Pools are the fundamental unit of memory resource alllcation in the storage node. Pools map to one or more contiguous regions of memory, which can be expanded on-demand. Within an ADO context, pools also define the visibility boundary to the ADO process.
Pool memory is either Intel Optane DC Persistent Memory, DRAM or a conventional file (used mainly for debugging). The type of memory is governed by the configured key-value engine. For example, hstore uses persistent memory, mapstore uses DRAM and filestore uses POSIX files. The key-value engine is set by the configuration file defined by the MCAS program command line parameters. For hstore and mapstore, the total amount of memory available for the shard (i.e. for all pools in the shard) is statically configured.
The memory-centric key-value engines, i.e., hstore and mapstore, use a hash-table to map keys to values. There is no limit on the size of the key or the value. However, for small keys and values, certain in-lining optimizations may occur.
Each shard thread is responsible for servicing connection requests on its corresponding TCP Port, handling session requests (e.g., put, get), and issuing responses to the client. Under-the-hood, the shard thread is a polling thread that accesses network submission and completion queues, and make calls into the key-value engine. This single-threaded design means that shard threads should not block - an invocation on the key-value engine should not block since other client requests will be stalled until completion.

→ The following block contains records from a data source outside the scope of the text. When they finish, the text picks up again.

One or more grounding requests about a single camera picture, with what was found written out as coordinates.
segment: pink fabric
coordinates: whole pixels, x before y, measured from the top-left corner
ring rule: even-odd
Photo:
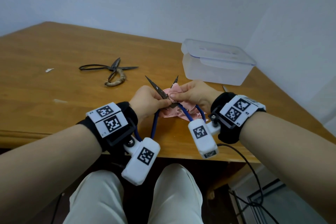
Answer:
[[[181,87],[175,83],[173,84],[173,86],[170,89],[165,89],[163,90],[165,93],[168,94],[168,96],[170,96],[171,93],[182,93],[182,89]],[[188,112],[190,113],[191,117],[195,120],[197,118],[201,118],[201,114],[200,112],[197,110],[197,108],[195,107],[196,105],[193,105],[191,103],[188,102],[181,102],[181,105],[188,110]],[[183,111],[177,106],[175,108],[171,108],[169,107],[168,109],[161,109],[160,113],[159,113],[159,117],[164,117],[164,118],[169,118],[169,117],[175,117],[178,116],[184,120],[188,120],[187,116],[183,113]]]

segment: forearm
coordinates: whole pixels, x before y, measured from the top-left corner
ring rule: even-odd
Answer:
[[[335,209],[336,145],[299,126],[257,112],[241,143],[326,219]]]
[[[4,223],[34,216],[100,156],[95,136],[83,125],[0,155],[0,216]]]

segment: wooden table
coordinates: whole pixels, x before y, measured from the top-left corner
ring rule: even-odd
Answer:
[[[15,148],[76,124],[85,113],[110,102],[129,101],[145,75],[162,88],[185,77],[181,44],[99,29],[44,22],[0,38],[0,147]],[[139,66],[125,71],[127,80],[105,87],[109,71],[80,71],[85,64]],[[46,73],[48,68],[54,70]],[[217,90],[220,84],[209,83]],[[254,68],[241,86],[228,90],[258,100],[275,116],[295,123],[336,143],[323,126]],[[152,117],[139,128],[149,136]],[[201,159],[187,128],[187,121],[161,118],[155,140],[159,157]],[[235,147],[250,162],[258,160],[240,143]],[[233,150],[221,147],[212,160],[242,162]]]

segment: hand
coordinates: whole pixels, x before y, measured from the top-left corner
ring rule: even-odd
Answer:
[[[181,86],[183,93],[170,94],[176,102],[187,101],[199,105],[206,113],[210,113],[211,105],[223,92],[208,86],[205,82],[195,80]]]
[[[130,106],[136,113],[138,120],[142,120],[157,110],[171,105],[169,99],[162,99],[161,96],[151,87],[142,86],[137,90],[131,101]]]

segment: white pants
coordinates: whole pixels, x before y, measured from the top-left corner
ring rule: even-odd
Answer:
[[[126,224],[123,196],[124,189],[114,173],[92,172],[71,195],[70,212],[63,224]],[[180,164],[171,164],[155,184],[148,223],[203,224],[202,202],[191,173]]]

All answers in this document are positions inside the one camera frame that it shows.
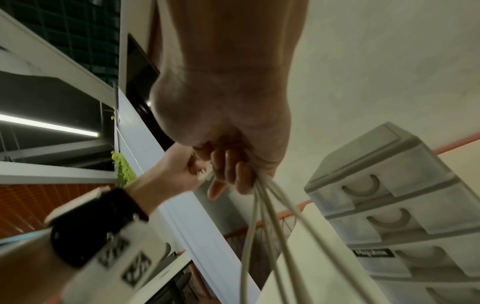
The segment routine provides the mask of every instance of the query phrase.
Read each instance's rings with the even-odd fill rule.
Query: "fluorescent light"
[[[69,128],[69,127],[54,125],[54,124],[48,124],[48,123],[45,123],[45,122],[40,122],[40,121],[35,121],[35,120],[30,120],[30,119],[24,119],[24,118],[19,118],[19,117],[14,117],[14,116],[8,116],[8,115],[3,115],[3,114],[0,114],[0,121],[11,122],[11,123],[14,123],[14,124],[26,125],[26,126],[32,126],[32,127],[38,127],[38,128],[44,128],[44,129],[50,129],[50,130],[57,130],[57,131],[62,131],[62,132],[82,134],[82,135],[93,136],[93,137],[98,137],[99,136],[99,134],[97,132],[91,132],[91,131],[86,131],[86,130],[81,130],[81,129],[75,129],[75,128]]]

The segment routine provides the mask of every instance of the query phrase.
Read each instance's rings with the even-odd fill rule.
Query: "drawer handle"
[[[445,252],[445,250],[438,246],[433,247],[433,251],[433,254],[429,257],[413,257],[409,256],[401,250],[397,250],[395,251],[395,253],[402,259],[405,259],[410,263],[415,264],[415,266],[437,266],[445,258],[447,253]]]
[[[410,215],[410,212],[408,212],[406,209],[401,208],[400,212],[401,212],[401,218],[398,221],[393,222],[393,223],[380,222],[379,220],[375,219],[373,216],[369,216],[366,219],[370,223],[372,223],[373,225],[381,227],[381,228],[399,229],[399,228],[402,228],[402,227],[406,226],[409,223],[410,218],[412,217]]]
[[[344,192],[346,192],[350,195],[353,195],[353,196],[369,196],[369,195],[372,195],[380,189],[380,180],[375,175],[370,175],[370,178],[371,178],[371,181],[372,181],[373,185],[371,186],[371,188],[369,190],[365,190],[365,191],[352,190],[352,189],[348,188],[347,186],[343,186],[341,189]]]
[[[453,303],[449,300],[444,299],[438,292],[435,291],[433,288],[427,288],[426,291],[428,294],[438,303],[438,304],[460,304],[460,303]],[[478,289],[472,289],[473,293],[473,302],[471,303],[480,303],[480,291]]]

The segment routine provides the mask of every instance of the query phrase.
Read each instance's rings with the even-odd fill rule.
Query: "cable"
[[[255,227],[256,220],[258,216],[258,209],[260,208],[260,213],[262,220],[266,224],[265,235],[267,238],[269,251],[268,259],[272,265],[272,269],[275,275],[275,279],[278,285],[278,291],[280,293],[280,298],[283,304],[288,304],[287,296],[285,289],[280,277],[280,273],[275,262],[274,256],[274,245],[273,238],[270,235],[268,230],[268,225],[272,225],[273,231],[276,234],[281,252],[285,258],[285,265],[290,276],[290,282],[293,287],[293,293],[297,304],[312,304],[312,299],[310,298],[302,276],[300,274],[299,268],[297,267],[295,261],[293,260],[292,253],[290,252],[285,236],[282,233],[282,228],[279,225],[279,222],[276,218],[274,207],[272,201],[269,197],[268,190],[273,194],[273,196],[288,210],[290,210],[293,215],[305,226],[310,235],[317,243],[317,245],[323,250],[325,255],[331,260],[334,267],[344,276],[348,283],[353,287],[357,292],[359,297],[363,299],[365,304],[374,304],[372,298],[362,289],[362,287],[355,281],[353,274],[349,271],[348,268],[343,266],[339,259],[334,255],[334,253],[326,245],[326,242],[322,237],[313,229],[310,223],[304,218],[304,216],[297,210],[297,208],[290,202],[288,197],[285,195],[283,190],[273,182],[269,177],[263,173],[257,173],[257,179],[253,185],[254,196],[253,196],[253,216],[248,227],[248,232],[245,239],[245,247],[242,254],[242,265],[241,265],[241,279],[240,279],[240,304],[248,304],[248,269],[250,268],[250,259],[252,253],[252,246],[255,238]]]

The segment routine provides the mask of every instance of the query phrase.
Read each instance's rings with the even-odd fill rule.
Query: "sticker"
[[[357,249],[352,250],[356,257],[395,257],[390,249]]]
[[[132,288],[142,279],[152,265],[152,261],[142,251],[133,259],[121,278]]]
[[[103,267],[109,269],[129,246],[130,242],[126,238],[115,237],[105,245],[103,252],[96,259]]]

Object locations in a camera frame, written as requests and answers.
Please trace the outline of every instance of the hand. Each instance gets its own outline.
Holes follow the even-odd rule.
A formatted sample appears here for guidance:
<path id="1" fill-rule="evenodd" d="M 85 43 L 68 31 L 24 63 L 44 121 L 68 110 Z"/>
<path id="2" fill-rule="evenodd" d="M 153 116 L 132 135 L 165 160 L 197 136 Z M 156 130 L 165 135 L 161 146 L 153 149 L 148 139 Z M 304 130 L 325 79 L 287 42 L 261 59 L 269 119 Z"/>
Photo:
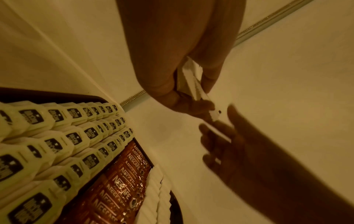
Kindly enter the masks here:
<path id="1" fill-rule="evenodd" d="M 208 120 L 210 101 L 194 101 L 175 90 L 173 73 L 186 57 L 203 67 L 209 93 L 241 26 L 246 0 L 117 0 L 140 85 L 166 107 Z"/>
<path id="2" fill-rule="evenodd" d="M 354 222 L 354 209 L 348 203 L 233 106 L 228 108 L 228 117 L 234 128 L 220 121 L 212 125 L 230 141 L 200 125 L 201 143 L 209 151 L 203 161 L 246 203 L 275 223 Z"/>

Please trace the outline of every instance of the dark wooden tray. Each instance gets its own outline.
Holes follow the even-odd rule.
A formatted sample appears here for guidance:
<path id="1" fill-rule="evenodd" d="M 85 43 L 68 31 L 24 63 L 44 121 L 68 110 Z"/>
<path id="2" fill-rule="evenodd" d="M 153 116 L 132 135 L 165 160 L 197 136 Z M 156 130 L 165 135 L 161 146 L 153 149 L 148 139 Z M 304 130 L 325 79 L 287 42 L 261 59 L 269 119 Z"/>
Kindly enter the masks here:
<path id="1" fill-rule="evenodd" d="M 36 90 L 26 90 L 26 89 L 12 89 L 12 88 L 3 88 L 0 87 L 0 102 L 2 103 L 12 103 L 12 102 L 18 102 L 18 101 L 23 101 L 23 100 L 29 100 L 33 103 L 41 104 L 41 103 L 68 103 L 68 102 L 74 102 L 74 103 L 88 103 L 88 102 L 101 102 L 101 103 L 106 103 L 107 101 L 101 97 L 98 96 L 90 96 L 90 95 L 80 95 L 80 94 L 70 94 L 70 93 L 59 93 L 59 92 L 46 92 L 46 91 L 36 91 Z M 148 160 L 150 163 L 151 167 L 153 167 L 153 163 L 149 159 L 148 155 L 145 153 L 143 148 L 140 146 L 138 141 L 134 138 L 133 141 L 136 143 L 138 146 L 139 150 L 142 152 L 142 154 L 145 156 L 145 158 Z M 95 177 L 93 177 L 86 185 L 84 185 L 80 190 L 77 196 L 69 202 L 62 211 L 62 215 L 65 215 L 68 213 L 70 207 L 72 206 L 73 203 L 79 198 L 85 191 L 87 191 L 90 186 L 99 178 L 99 176 L 104 173 L 109 167 L 119 158 L 119 155 L 114 158 L 112 162 L 110 162 L 108 165 L 106 165 L 101 172 L 99 172 Z M 171 224 L 183 224 L 183 216 L 182 216 L 182 211 L 180 208 L 180 205 L 173 194 L 173 192 L 170 192 L 171 199 L 171 216 L 170 216 L 170 221 Z"/>

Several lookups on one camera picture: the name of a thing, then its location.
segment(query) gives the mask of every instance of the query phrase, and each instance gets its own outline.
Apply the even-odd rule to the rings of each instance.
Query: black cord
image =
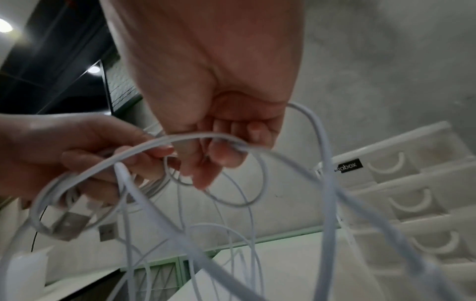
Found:
[[[43,212],[40,215],[40,221],[41,221],[41,218],[43,217],[43,215],[45,214],[47,208],[48,207],[43,209]],[[32,252],[32,253],[33,253],[33,248],[35,247],[36,236],[38,236],[38,231],[35,233],[35,236],[33,237],[33,243],[31,244],[31,251],[30,252]]]

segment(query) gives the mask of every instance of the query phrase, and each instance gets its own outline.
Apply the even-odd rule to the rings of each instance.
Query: tangled cable
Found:
[[[355,211],[357,214],[366,218],[374,227],[378,228],[380,232],[385,236],[387,242],[400,254],[400,256],[406,262],[406,271],[414,279],[415,284],[425,290],[427,293],[432,294],[433,297],[438,297],[445,301],[462,301],[464,298],[461,294],[454,288],[454,286],[446,280],[443,276],[441,270],[433,263],[427,262],[422,259],[422,257],[411,247],[404,235],[394,228],[385,218],[381,217],[373,209],[365,207],[358,199],[347,194],[342,188],[338,187],[334,180],[334,170],[332,167],[332,153],[330,150],[330,143],[327,138],[327,134],[321,124],[319,118],[308,108],[295,104],[289,103],[288,107],[298,110],[303,113],[311,122],[311,125],[317,135],[319,142],[319,151],[321,153],[323,161],[323,177],[322,180],[318,179],[312,171],[306,169],[295,161],[283,156],[279,153],[273,152],[268,149],[254,147],[248,145],[246,142],[241,139],[222,133],[193,133],[193,134],[181,134],[181,135],[171,135],[157,138],[152,141],[145,142],[141,145],[135,146],[123,153],[114,155],[98,165],[84,171],[79,175],[73,174],[63,174],[60,177],[51,181],[46,185],[43,190],[38,194],[35,201],[33,202],[32,208],[30,209],[30,215],[27,221],[17,230],[15,236],[12,239],[7,251],[0,260],[0,301],[6,301],[5,297],[5,280],[6,272],[8,269],[9,262],[14,254],[17,244],[20,241],[21,237],[29,227],[35,228],[36,231],[53,236],[52,229],[46,227],[40,221],[40,213],[48,205],[54,204],[60,197],[66,193],[70,188],[75,187],[80,182],[86,180],[87,178],[93,176],[94,174],[104,170],[105,168],[114,167],[116,177],[118,179],[119,186],[119,202],[101,219],[88,225],[84,230],[92,229],[100,224],[104,223],[108,218],[115,214],[119,209],[122,210],[124,218],[124,228],[125,228],[125,240],[119,240],[126,246],[126,255],[127,255],[127,267],[128,270],[124,277],[119,281],[116,287],[113,289],[113,292],[108,298],[108,301],[112,301],[116,294],[118,293],[120,287],[128,282],[129,290],[129,300],[135,301],[135,283],[133,279],[134,268],[137,267],[140,262],[144,262],[146,267],[146,273],[150,274],[150,268],[148,268],[145,258],[147,255],[152,253],[154,250],[163,245],[166,241],[172,240],[174,243],[179,246],[188,256],[190,260],[190,274],[192,277],[192,284],[197,296],[197,299],[201,301],[201,296],[199,293],[199,288],[197,286],[194,274],[194,264],[196,262],[198,266],[204,269],[213,279],[213,287],[218,298],[218,292],[216,290],[215,281],[218,281],[224,288],[228,289],[230,292],[230,299],[232,296],[236,296],[241,300],[246,301],[265,301],[264,298],[264,287],[263,287],[263,276],[261,271],[261,266],[259,262],[258,255],[255,250],[255,229],[253,215],[251,211],[251,206],[259,202],[263,196],[266,194],[269,185],[269,173],[267,167],[261,158],[261,155],[267,155],[282,164],[288,166],[294,172],[299,174],[305,180],[314,184],[318,189],[322,190],[323,195],[323,215],[324,215],[324,227],[323,227],[323,240],[322,240],[322,252],[319,265],[319,273],[317,285],[314,293],[315,301],[326,301],[328,299],[332,277],[334,269],[334,260],[335,260],[335,248],[336,248],[336,234],[335,234],[335,220],[336,220],[336,201],[341,202],[343,205],[348,206],[350,209]],[[180,177],[177,179],[170,174],[170,171],[167,169],[167,160],[164,160],[165,170],[167,173],[167,181],[169,180],[175,182],[178,185],[178,208],[179,208],[179,218],[181,223],[180,229],[175,225],[159,208],[157,208],[150,199],[144,195],[144,193],[134,184],[133,177],[129,173],[128,169],[124,164],[121,163],[127,157],[133,156],[145,150],[148,150],[153,147],[163,146],[171,144],[173,142],[190,140],[190,139],[201,139],[201,138],[220,138],[228,141],[236,150],[247,152],[253,156],[262,170],[263,176],[263,185],[261,187],[258,195],[248,201],[247,197],[239,187],[239,185],[228,175],[225,176],[237,187],[240,194],[243,197],[243,203],[233,204],[225,200],[215,197],[209,191],[205,191],[205,194],[210,197],[216,206],[218,214],[222,220],[223,225],[211,224],[211,223],[201,223],[196,225],[187,225],[186,220],[183,216],[183,207],[181,200],[180,187],[185,184],[180,180]],[[137,204],[144,210],[144,213],[150,218],[152,222],[156,224],[160,231],[167,233],[168,238],[165,241],[162,241],[160,244],[152,248],[145,255],[141,255],[141,259],[133,263],[132,262],[132,252],[140,254],[140,251],[132,246],[131,237],[130,237],[130,225],[128,221],[128,215],[126,210],[126,198],[130,195]],[[229,228],[223,216],[217,206],[217,203],[230,206],[230,207],[246,207],[249,210],[249,215],[251,219],[251,231],[252,237],[251,241],[247,240],[244,236]],[[231,264],[232,264],[232,274],[230,275],[226,272],[220,265],[215,261],[210,260],[202,250],[190,239],[189,233],[192,229],[197,227],[215,227],[224,229],[229,235],[229,245],[231,252]],[[230,233],[238,235],[242,240],[244,240],[248,246],[251,248],[251,271],[250,277],[247,276],[247,271],[245,271],[246,284],[242,284],[240,281],[234,278],[234,256],[236,255],[233,251],[232,241],[230,239]],[[258,274],[260,280],[260,293],[258,294],[255,287],[255,266],[258,267]],[[148,282],[146,301],[149,301],[150,298],[150,283]]]

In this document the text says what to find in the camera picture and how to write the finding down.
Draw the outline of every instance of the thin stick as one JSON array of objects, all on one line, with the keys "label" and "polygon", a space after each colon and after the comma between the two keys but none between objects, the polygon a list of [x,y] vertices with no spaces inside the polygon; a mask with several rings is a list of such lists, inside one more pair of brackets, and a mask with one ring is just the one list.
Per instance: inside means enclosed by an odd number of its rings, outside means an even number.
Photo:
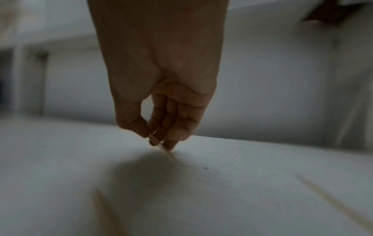
[{"label": "thin stick", "polygon": [[343,202],[335,199],[332,195],[325,192],[322,188],[318,187],[311,181],[305,179],[300,175],[295,176],[302,184],[306,185],[309,189],[311,189],[314,193],[316,193],[319,197],[324,199],[327,203],[335,207],[337,210],[342,212],[345,216],[350,218],[355,224],[360,226],[361,228],[365,229],[368,233],[373,235],[373,222],[365,218],[362,214],[356,212],[351,207],[345,205]]},{"label": "thin stick", "polygon": [[117,215],[99,190],[93,195],[93,204],[107,236],[128,236],[121,226]]},{"label": "thin stick", "polygon": [[176,157],[167,149],[163,146],[163,144],[161,142],[159,142],[152,134],[149,134],[149,139],[155,143],[160,149],[162,149],[163,151],[165,151],[167,153],[167,155],[170,157],[170,161],[174,162],[176,161]]}]

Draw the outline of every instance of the human hand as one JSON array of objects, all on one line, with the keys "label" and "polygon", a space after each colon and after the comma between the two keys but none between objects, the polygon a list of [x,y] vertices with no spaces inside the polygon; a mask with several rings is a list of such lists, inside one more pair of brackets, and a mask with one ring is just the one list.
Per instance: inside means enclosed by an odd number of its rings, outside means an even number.
[{"label": "human hand", "polygon": [[[171,150],[197,128],[219,71],[228,0],[88,0],[119,127]],[[152,117],[141,103],[152,96]]]}]

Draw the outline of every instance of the palm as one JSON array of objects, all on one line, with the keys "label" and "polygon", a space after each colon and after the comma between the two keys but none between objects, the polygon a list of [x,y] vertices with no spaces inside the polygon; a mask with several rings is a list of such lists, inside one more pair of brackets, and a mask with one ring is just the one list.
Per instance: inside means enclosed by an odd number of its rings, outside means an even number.
[{"label": "palm", "polygon": [[168,149],[195,131],[216,87],[228,1],[196,3],[89,0],[119,126],[154,133]]}]

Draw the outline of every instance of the white table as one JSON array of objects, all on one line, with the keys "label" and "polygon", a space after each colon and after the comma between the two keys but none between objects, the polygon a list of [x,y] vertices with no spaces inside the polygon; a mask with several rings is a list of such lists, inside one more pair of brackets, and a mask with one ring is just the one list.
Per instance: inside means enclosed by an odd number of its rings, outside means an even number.
[{"label": "white table", "polygon": [[373,157],[194,136],[176,165],[113,126],[0,120],[0,235],[102,235],[100,189],[133,236],[369,235],[300,174],[373,220]]}]

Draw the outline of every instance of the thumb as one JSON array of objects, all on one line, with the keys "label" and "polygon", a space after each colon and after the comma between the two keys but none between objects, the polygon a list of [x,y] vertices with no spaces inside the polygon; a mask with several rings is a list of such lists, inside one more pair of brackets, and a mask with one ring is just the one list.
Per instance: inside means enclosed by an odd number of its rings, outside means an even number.
[{"label": "thumb", "polygon": [[148,137],[147,121],[141,116],[141,102],[129,101],[125,98],[114,98],[115,119],[122,129],[131,130],[143,138]]}]

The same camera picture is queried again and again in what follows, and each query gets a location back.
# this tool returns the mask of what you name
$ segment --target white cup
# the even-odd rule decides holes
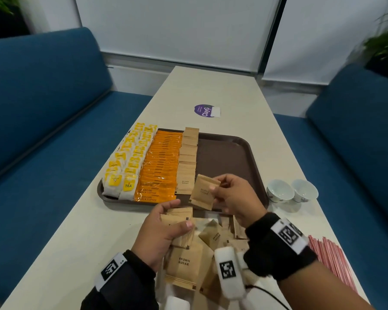
[[[274,179],[269,182],[266,192],[273,203],[284,203],[295,195],[293,188],[287,182],[280,179]]]
[[[292,187],[295,190],[295,197],[293,200],[299,203],[308,202],[316,199],[319,196],[319,192],[316,187],[309,181],[303,179],[295,179],[292,182]]]

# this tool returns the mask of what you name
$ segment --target hand
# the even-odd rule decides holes
[[[253,188],[245,179],[233,174],[224,174],[215,177],[221,182],[220,187],[211,187],[214,195],[214,204],[225,201],[223,212],[236,216],[239,224],[249,227],[267,213]]]
[[[161,222],[160,215],[170,208],[176,208],[180,202],[179,199],[176,199],[158,203],[146,217],[132,246],[131,251],[154,272],[158,272],[172,240],[188,233],[193,228],[191,221],[169,226]]]

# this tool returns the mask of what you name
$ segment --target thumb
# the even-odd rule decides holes
[[[229,188],[223,188],[220,186],[210,186],[211,194],[214,197],[221,198],[221,199],[228,198],[228,190]]]
[[[194,226],[193,222],[188,220],[174,225],[170,225],[168,227],[168,236],[171,239],[180,237],[188,233],[193,228],[193,226]]]

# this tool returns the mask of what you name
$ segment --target blue cushion
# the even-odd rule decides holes
[[[275,117],[369,301],[388,310],[387,219],[307,119]]]
[[[349,65],[307,116],[388,216],[388,79]]]
[[[87,28],[0,39],[0,170],[111,86]]]
[[[110,93],[0,178],[1,302],[150,99]]]

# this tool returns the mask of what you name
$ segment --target table top
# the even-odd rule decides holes
[[[221,118],[196,114],[194,107],[198,104],[221,107]],[[137,121],[165,129],[184,130],[188,126],[200,128],[202,133],[241,137],[250,144],[265,185],[275,178],[289,183],[305,179],[253,77],[175,67]],[[1,310],[79,309],[96,274],[116,253],[132,247],[152,207],[104,204],[96,188],[105,168],[95,176]],[[269,210],[288,218],[306,235],[325,236],[338,243],[316,200],[303,205],[271,205]],[[358,293],[367,300],[353,271],[352,276]],[[259,285],[285,301],[274,280],[259,279]],[[199,293],[187,298],[194,298],[194,309],[209,306]],[[267,309],[279,308],[255,290],[248,299],[260,306],[264,302]],[[237,308],[238,304],[232,302],[230,309]]]

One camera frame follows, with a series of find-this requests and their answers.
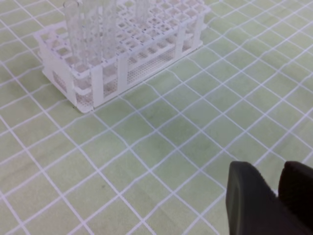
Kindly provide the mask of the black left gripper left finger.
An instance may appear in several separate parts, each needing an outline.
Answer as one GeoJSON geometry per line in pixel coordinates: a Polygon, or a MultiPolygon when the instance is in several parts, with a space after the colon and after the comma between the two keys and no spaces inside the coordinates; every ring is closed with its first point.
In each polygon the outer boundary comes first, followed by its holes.
{"type": "Polygon", "coordinates": [[[229,166],[226,210],[231,235],[311,235],[250,163],[229,166]]]}

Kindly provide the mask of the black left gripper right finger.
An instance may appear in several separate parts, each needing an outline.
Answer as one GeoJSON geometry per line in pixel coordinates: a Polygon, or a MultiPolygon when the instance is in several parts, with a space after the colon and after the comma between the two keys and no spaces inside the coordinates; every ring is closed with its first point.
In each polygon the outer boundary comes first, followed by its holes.
{"type": "Polygon", "coordinates": [[[313,169],[287,161],[282,170],[278,198],[310,231],[313,230],[313,169]]]}

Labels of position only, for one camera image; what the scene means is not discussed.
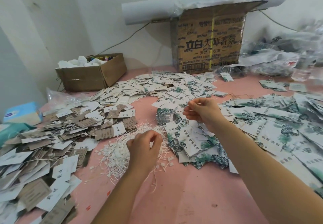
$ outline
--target yellow strap
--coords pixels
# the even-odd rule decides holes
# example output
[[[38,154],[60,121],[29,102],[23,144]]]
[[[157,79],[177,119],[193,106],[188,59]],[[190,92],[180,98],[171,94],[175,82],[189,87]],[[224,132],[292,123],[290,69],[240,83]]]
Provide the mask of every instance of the yellow strap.
[[[211,58],[212,58],[212,52],[213,52],[213,29],[214,29],[214,17],[212,18],[212,30],[211,30],[211,50],[210,50],[210,65],[209,68],[211,68]]]

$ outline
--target white paper roll
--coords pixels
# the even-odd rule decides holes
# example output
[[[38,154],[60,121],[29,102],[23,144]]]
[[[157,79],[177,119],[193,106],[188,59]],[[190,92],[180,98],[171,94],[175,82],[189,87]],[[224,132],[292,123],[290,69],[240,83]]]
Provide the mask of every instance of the white paper roll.
[[[268,1],[260,9],[281,5],[285,0],[148,0],[122,4],[126,25],[147,23],[179,16],[183,10],[233,2]]]

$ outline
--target forearm
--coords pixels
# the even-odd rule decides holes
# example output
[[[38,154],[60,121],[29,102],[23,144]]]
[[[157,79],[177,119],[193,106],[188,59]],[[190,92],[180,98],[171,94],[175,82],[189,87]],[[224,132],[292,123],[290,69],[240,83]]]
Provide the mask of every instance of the forearm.
[[[240,129],[223,119],[212,132],[270,223],[323,223],[323,200]]]
[[[136,194],[144,177],[135,172],[126,172],[104,203],[92,224],[128,223]]]

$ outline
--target barcode
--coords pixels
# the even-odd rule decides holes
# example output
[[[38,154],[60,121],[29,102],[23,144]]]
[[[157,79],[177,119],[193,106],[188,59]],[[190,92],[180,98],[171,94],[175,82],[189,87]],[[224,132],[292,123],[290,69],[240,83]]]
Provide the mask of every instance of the barcode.
[[[183,65],[183,71],[204,69],[204,67],[205,67],[205,63],[187,64],[187,65]]]

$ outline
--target large cardboard box
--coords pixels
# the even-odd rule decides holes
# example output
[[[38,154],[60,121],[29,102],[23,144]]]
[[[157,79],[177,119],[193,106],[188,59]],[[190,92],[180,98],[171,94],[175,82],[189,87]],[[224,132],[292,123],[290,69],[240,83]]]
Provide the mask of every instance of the large cardboard box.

The C++ client interface is defined in headers src/components/api/mcas_itf.h and src/components/api/kvstore_itf.h
High-level summary of operations:
Operation | Description |
---|---|
create_pool |
Create a named memory pool |
open_pool |
Open an existing memory pool |
delete_pool |
Delete an existing memory pool |
configure_pool |
Configure pool (e.g., AddIndex::VolatileTree) |
put |
Put based on memcpy between application and network |
put_direct |
Put using zero-copy via registered IO memory. Typically used for large data transfers (e.g., > 1MB) and GPU-Direct |
get |
Get based on memcpy. API-allocated memory |
get_direct |
Get based on zero-copy into registered IO memory. Typically used for large data transfers (e.g,. > 1MB) and GPU-Direct |
find |
Use index to find a key via simple match, regex, etc. |
erase |
Erase an key-value pair |
count |
Return number of objects in a pool |
get_attribute |
Get attribute of pool or object (e.g., Attribute::VALUE_LEN) |
register_direct_memory |
Register client-allocated memory for zero-copy RDMA use |
unregister_direct_memory |
Unregister memory from RDMA subsystem |
free_memory |
Free memory returned by a get call |
Although MCAS can readily operate as a key-value store, its main differentiating feature is to allow custom operations to be performed on the value space. This requires "overlaying" data structures on the memory space.